I drove his ass back to his hotel. I gave him a peck on the cheek and drove home like a zombie. I literally had my face two inches from the steering wheel, because it's not like 5 in the morning and I'm hung over and tired as shit. I park in the parking lot and have to walk up a fucking hill and am getting like, washed away by a deluge of rain run off. And all I'm thinking it I'm going to fall, get washed away and drown in that fucking gutter down there and that will have been the last sex I've ever had. So I struggle my ass up this hill to make sure I don't die on behalf of this terrible sexcapade.

Needless to say, dude and I never spoke again. He no longer plays for the Rays, but I've seen him play against the Yankees before with his new team. I don't call him when he's in town (though I have great thought of it when he played the Yankees because I wanted tickets) and I think, he actually might have a girlfriend now. Poor, poor woman. Or, she has the smallest, shortest vagina known to mankind. I don't know.


  1. So I used to work for a TBR minor league affiliate...and I'm pretty sure I know who this was, which makes it even frickin funnier.
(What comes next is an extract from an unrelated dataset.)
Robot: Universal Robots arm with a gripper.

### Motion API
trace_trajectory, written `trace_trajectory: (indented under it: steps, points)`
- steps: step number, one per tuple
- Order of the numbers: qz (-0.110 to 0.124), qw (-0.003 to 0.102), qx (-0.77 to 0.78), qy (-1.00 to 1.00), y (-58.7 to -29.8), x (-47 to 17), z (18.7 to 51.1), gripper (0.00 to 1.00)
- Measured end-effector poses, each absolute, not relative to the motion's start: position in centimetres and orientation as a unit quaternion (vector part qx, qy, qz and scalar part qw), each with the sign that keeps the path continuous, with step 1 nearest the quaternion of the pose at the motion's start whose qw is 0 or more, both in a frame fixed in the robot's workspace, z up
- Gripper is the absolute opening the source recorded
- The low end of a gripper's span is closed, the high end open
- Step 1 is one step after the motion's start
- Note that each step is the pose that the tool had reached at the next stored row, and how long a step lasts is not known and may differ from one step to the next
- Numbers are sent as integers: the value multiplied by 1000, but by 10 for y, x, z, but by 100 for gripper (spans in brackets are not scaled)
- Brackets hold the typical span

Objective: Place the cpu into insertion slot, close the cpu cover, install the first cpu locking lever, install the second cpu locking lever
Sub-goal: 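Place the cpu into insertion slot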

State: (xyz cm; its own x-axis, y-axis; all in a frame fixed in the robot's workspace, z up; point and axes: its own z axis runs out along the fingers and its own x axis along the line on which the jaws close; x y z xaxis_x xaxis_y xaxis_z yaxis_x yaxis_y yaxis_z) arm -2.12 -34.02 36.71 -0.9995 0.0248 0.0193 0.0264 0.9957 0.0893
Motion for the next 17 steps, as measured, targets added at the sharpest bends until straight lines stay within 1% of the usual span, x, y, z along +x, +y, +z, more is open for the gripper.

  2. I just started reading your blog and of course tried to start from the beginning. First I must say you are hilarious. I have literally spent 5 hours of my day reading this. Thank god it's my day off. I can relate to so many of your stories. Especially this one. Very typical for baseball players from what I've experienced. My friend and I laugh about shit like this all the time! Some ppl will never understand the athlete thing but I get it. And just wanna say thanks so much for putting this out there. I wish I had the balls to cuz I have some damn good stories!